Fifty-five patients with malignant colonic tumors were reviewed, and the CT findings were analyzed, as well as two cases of carcinoid tumors of the terminal ileum. There is increased incidence of recurrence in patients under 60 years of age and 22% of local recurrences occurred 5 years or later after “curative” surgery. A local recurrence alone was found in 44% of patients, distant metastases alone in 10%, and concomitant local recurrence and distant spread in 46%. Three-quarters of the locally recurrent masses were infiltrative and one-quarter were non-infiltrative. The important infiltrative elements included bone erosion and 45% of those with bladder infiltration had distant metastases.
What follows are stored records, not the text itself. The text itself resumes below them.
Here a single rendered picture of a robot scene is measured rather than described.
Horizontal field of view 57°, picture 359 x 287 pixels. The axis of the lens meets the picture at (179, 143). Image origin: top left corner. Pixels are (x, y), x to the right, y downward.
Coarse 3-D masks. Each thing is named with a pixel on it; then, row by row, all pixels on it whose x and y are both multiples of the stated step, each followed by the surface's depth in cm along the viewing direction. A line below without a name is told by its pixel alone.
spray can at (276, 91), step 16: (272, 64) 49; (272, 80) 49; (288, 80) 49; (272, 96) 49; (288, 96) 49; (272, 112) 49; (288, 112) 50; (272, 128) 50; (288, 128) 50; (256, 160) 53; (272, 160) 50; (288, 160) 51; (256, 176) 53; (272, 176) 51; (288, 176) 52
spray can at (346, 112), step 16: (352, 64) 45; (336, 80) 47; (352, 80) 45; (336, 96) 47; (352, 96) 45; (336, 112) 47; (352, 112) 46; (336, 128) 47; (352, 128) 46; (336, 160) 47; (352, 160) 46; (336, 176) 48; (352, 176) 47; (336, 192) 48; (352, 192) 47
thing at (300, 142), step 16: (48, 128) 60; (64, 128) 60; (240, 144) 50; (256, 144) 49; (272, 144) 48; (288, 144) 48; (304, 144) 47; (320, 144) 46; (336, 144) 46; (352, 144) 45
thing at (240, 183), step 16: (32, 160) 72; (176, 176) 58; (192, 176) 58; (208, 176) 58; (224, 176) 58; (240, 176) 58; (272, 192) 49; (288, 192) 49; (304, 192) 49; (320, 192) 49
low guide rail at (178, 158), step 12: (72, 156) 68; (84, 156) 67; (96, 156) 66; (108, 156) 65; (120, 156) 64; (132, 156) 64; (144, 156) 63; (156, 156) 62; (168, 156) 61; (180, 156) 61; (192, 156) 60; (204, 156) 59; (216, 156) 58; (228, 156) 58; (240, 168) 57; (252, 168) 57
The finding of hydronephrosis was associated with the presence of a local recurrent mass in all instances and half of these cases had regional lymphadenopathy with local infiltration. Furthermore, 60% of patients demonstrating hydronephrosis had distant metastases. The most commonly involved organs in distant metastatic spread were the liver and lungs. There was a higher incidence of lymphadenopathy associated with pulmonary metastases than with hepatic deposits, which could possibly indicate different routes of spread. CT was found to be particularly helpful in detecting clinically occult recurrent disease. In clinically apparent disease, CT was able to assess the extent of the disease process and it also played a role in the practical therapeutic management of patients.